From: "qi.fuli@fujitsu.com" <qi.fuli@fujitsu.com>
To: Will Deacon <will@kernel.org>,
"qi.fuli@fujitsu.com" <qi.fuli@fujitsu.com>
Cc: Will Deacon <will.deacon@arm.com>,
"indou.takao@fujitsu.com" <indou.takao@fujitsu.com>,
"linux-doc@vger.kernel.org" <linux-doc@vger.kernel.org>,
"peterz@infradead.org" <peterz@infradead.org>,
Catalin Marinas <catalin.marinas@arm.com>,
Jonathan Corbet <corbet@lwn.net>,
"linux-kernel@vger.kernel.org" <linux-kernel@vger.kernel.org>,
"linux-arm-kernel@lists.infradead.org"
<linux-arm-kernel@lists.infradead.org>
Subject: Re: [PATCH 0/2] arm64: Introduce boot parameter to disable TLB flush instruction within the same inner shareable domain
Date: Wed, 3 Jul 2019 02:45:43 +0000 [thread overview]
Message-ID: <5999ed84-72d0-9d42-bf7d-b8d56eaa4d4a@jp.fujitsu.com> (raw)
In-Reply-To: <20190627102724.vif6zh6zfqktpmjx@willie-the-truck>
Hi Will,
Thanks for your comments.
On 6/27/19 7:27 PM, Will Deacon wrote:
> On Mon, Jun 24, 2019 at 10:34:02AM +0000, qi.fuli@fujitsu.com wrote:
>> On 6/18/19 2:03 AM, Will Deacon wrote:
>>> On Mon, Jun 17, 2019 at 11:32:53PM +0900, Takao Indoh wrote:
>>>> From: Takao Indoh <indou.takao@fujitsu.com>
>>>>
>>>> I found a performance issue related on the implementation of Linux's TLB
>>>> flush for arm64.
>>>>
>>>> When I run a single-threaded test program on moderate environment, it
>>>> usually takes 39ms to finish its work. However, when I put a small
>>>> apprication, which just calls mprotest() continuously, on one of sibling
>>>> cores and run it simultaneously, the test program slows down significantly.
>>>> It becomes 49ms(125%) on ThunderX2. I also detected the same problem on
>>>> ThunderX1 and Fujitsu A64FX.
>>> This is a problem for any applications that share hardware resources with
>>> each other, so I don't think it's something we should be too concerned about
>>> addressing unless there is a practical DoS scenario, which there doesn't
>>> appear to be in this case. It may be that the real answer is "don't call
>>> mprotect() in a loop".
>> I think there has been a misunderstanding, please let me explain.

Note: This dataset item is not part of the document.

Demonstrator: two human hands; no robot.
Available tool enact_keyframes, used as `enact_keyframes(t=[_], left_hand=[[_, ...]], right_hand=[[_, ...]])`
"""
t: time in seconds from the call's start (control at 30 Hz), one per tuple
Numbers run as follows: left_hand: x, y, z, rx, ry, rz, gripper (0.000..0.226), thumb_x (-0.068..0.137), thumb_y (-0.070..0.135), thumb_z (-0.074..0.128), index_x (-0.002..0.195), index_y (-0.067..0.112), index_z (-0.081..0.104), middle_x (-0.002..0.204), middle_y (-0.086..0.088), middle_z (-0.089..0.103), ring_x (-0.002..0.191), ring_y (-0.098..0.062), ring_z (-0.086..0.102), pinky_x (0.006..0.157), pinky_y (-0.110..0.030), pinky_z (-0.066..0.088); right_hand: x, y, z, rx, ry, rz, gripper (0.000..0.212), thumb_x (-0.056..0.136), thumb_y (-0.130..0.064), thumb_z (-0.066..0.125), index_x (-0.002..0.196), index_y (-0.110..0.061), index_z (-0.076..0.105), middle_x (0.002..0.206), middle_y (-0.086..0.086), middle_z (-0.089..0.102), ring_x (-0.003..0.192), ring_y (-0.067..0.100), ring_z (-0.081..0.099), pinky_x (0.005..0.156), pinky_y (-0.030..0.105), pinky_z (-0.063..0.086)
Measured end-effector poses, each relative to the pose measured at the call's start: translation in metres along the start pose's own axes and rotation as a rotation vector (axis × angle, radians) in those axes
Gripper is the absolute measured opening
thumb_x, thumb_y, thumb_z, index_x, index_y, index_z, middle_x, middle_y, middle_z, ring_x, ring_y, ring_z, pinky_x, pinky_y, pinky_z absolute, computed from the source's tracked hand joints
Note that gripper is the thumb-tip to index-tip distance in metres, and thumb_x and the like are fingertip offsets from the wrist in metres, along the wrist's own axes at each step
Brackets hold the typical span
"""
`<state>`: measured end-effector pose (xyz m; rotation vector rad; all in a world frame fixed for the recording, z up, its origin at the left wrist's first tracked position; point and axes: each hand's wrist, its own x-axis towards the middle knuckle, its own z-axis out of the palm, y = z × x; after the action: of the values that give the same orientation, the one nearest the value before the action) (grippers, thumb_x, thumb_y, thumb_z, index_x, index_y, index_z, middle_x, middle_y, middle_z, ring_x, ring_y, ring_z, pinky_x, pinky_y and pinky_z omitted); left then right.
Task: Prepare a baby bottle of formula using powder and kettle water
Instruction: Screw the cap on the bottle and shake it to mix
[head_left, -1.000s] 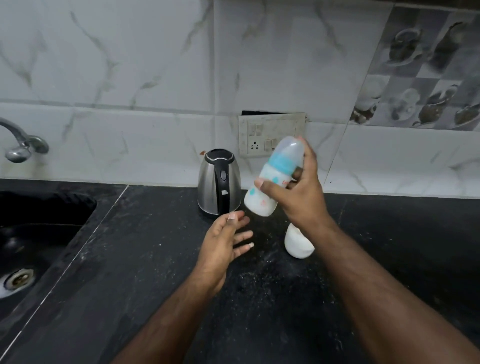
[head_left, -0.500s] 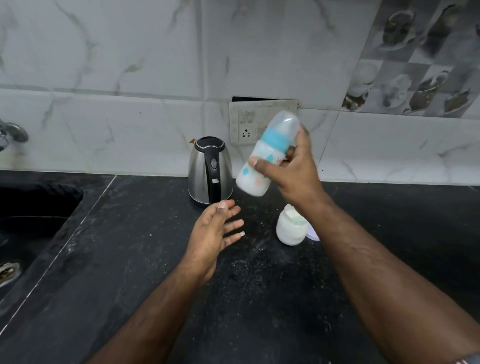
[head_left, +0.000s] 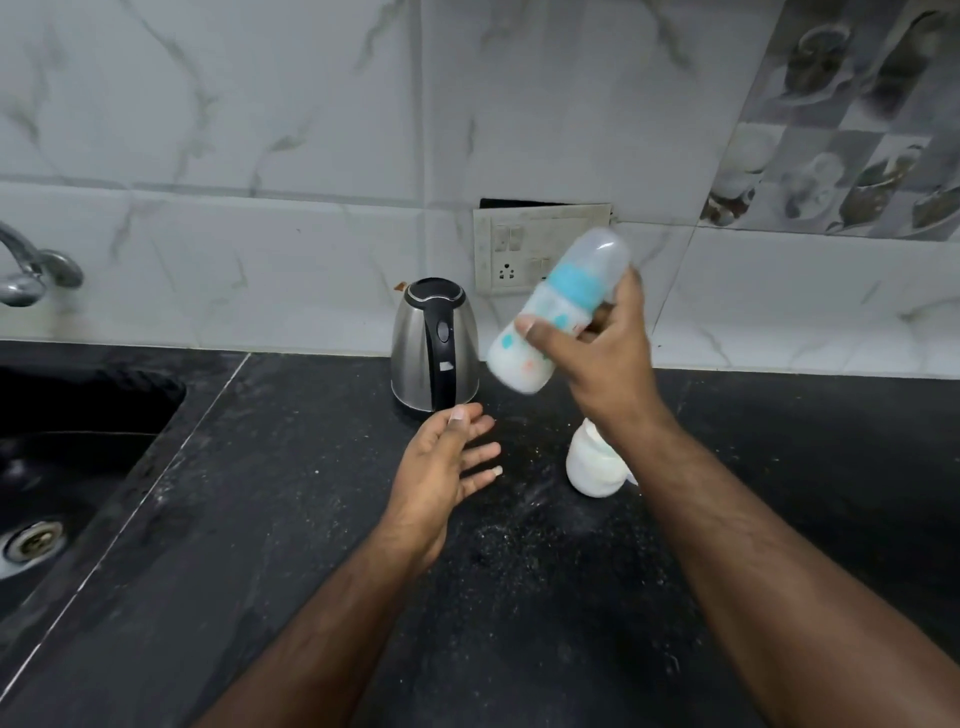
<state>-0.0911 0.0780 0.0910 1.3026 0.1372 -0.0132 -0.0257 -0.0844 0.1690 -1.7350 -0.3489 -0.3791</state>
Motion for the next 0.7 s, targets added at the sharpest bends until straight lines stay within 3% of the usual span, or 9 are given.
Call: enact_keyframes(t=[0.1,0.2,0.23,0.33,0.4,0.47,0.57,0.6,0.7], left_hand=[[-0.003,0.001,0.001,-0.004,-0.014,-0.003,0.035,0.109,0.040,0.042,0.132,0.023,0.063,0.124,-0.001,0.075,0.113,-0.020,0.073,0.094,-0.042,0.058],[-0.001,0.002,0.001,-0.009,0.002,-0.009,0.037,0.108,0.041,0.044,0.136,0.023,0.061,0.129,0.001,0.072,0.115,-0.020,0.072,0.095,-0.042,0.059],[-0.001,0.002,0.001,0.000,0.006,-0.012,0.037,0.109,0.041,0.043,0.137,0.023,0.061,0.129,0.001,0.072,0.115,-0.020,0.072,0.096,-0.042,0.059],[-0.003,0.000,0.001,0.005,-0.010,-0.008,0.034,0.109,0.039,0.042,0.132,0.024,0.063,0.124,-0.001,0.075,0.112,-0.019,0.073,0.094,-0.042,0.059],[-0.002,0.001,0.000,-0.006,-0.009,-0.004,0.035,0.109,0.039,0.043,0.133,0.024,0.062,0.126,0.000,0.074,0.113,-0.019,0.073,0.095,-0.042,0.059],[-0.001,0.001,0.000,0.001,0.001,-0.012,0.037,0.109,0.040,0.043,0.136,0.023,0.061,0.129,0.001,0.072,0.114,-0.019,0.072,0.096,-0.042,0.060],[-0.003,0.001,0.002,0.012,-0.017,-0.014,0.036,0.109,0.040,0.042,0.133,0.022,0.062,0.123,-0.001,0.076,0.112,-0.020,0.073,0.095,-0.042,0.057],[-0.003,0.001,0.002,0.008,-0.020,-0.010,0.036,0.109,0.040,0.043,0.133,0.023,0.062,0.123,-0.001,0.076,0.112,-0.019,0.073,0.096,-0.043,0.057],[0.000,0.000,0.001,0.000,0.000,-0.010,0.037,0.109,0.039,0.043,0.137,0.023,0.060,0.129,0.001,0.072,0.115,-0.020,0.071,0.100,-0.045,0.058]], right_hand=[[-0.015,0.005,0.007,-0.239,-0.256,0.030,0.107,0.056,-0.049,0.089,0.148,-0.046,0.035,0.109,-0.023,0.067,0.097,-0.005,0.069,0.089,0.036,0.061],[-0.005,0.007,0.003,-0.033,-0.005,0.014,0.101,0.057,-0.048,0.091,0.143,-0.038,0.039,0.110,-0.012,0.068,0.093,0.002,0.072,0.081,0.032,0.063],[-0.004,0.004,0.003,-0.009,0.009,0.022,0.099,0.060,-0.044,0.092,0.143,-0.036,0.038,0.109,-0.009,0.068,0.091,0.002,0.072,0.081,0.034,0.064],[-0.016,0.008,0.007,-0.207,-0.227,0.031,0.103,0.062,-0.040,0.094,0.147,-0.044,0.036,0.112,-0.013,0.068,0.095,0.000,0.071,0.089,0.039,0.062],[-0.013,0.008,0.005,-0.106,-0.090,0.025,0.098,0.056,-0.050,0.091,0.141,-0.049,0.041,0.110,-0.013,0.069,0.096,0.005,0.072,0.084,0.035,0.063],[-0.005,0.008,0.001,0.005,0.035,0.005,0.090,0.059,-0.045,0.092,0.135,-0.045,0.043,0.103,-0.014,0.070,0.092,0.005,0.074,0.079,0.031,0.064],[-0.016,0.013,0.005,-0.204,-0.250,0.029,0.098,0.067,-0.029,0.095,0.145,-0.044,0.038,0.107,-0.020,0.067,0.094,-0.006,0.069,0.084,0.029,0.060],[-0.018,0.015,0.005,-0.216,-0.250,0.029,0.099,0.066,-0.031,0.095,0.145,-0.047,0.038,0.110,-0.020,0.066,0.096,-0.007,0.068,0.085,0.028,0.060],[-0.007,0.011,0.000,-0.020,0.017,0.033,0.092,0.056,-0.048,0.091,0.135,-0.044,0.042,0.104,-0.015,0.069,0.090,-0.001,0.071,0.079,0.029,0.062]])
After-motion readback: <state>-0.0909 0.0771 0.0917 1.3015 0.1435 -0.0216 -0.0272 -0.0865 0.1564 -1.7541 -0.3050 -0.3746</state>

>> This application is just an example using for reproducing the
>> performance issue we found.
>> Our original purpose is reducing OS jitter by this series.
>> The OS jitter on massively parallel processing systems have been known
>> and studied for many years.
>> The 2.5% OS jitter can result in over a factor of 20 slowdown for the
>> same application [1].
> I think it's worth pointing out that the system in question was neither
> ARM-based nor running Linux, so I'd be cautious in applying the conclusions
> of that paper directly to our TLB invalidation code. Furthermore, the noise
> being generated in their experiments uses a timer interrupt, which has a
> /vastly/ different profile to a DVM message in terms of both system impact
> and frequency.
My original purpose was to explain that the OS jitter is a vital issue for
large-scale HPC environment by referencing this paper.
Please allow me to introduce the issue that had occurred to our HPC
environment.
We used FWQ [1] to do an experiment on 1 node of our HPC environment,
we expected it would be tens of microseconds of maximum OS jitter, but
it was
hundreds of microseconds, which didn't meet our requirement. We tried to
find
out the cause by using ftrace, but we cannot find any processes which would
cause noise and only knew the extension of processing time. Then we
confirmed
the CPU instruction count through CPU PMU, we also didn't find any changes.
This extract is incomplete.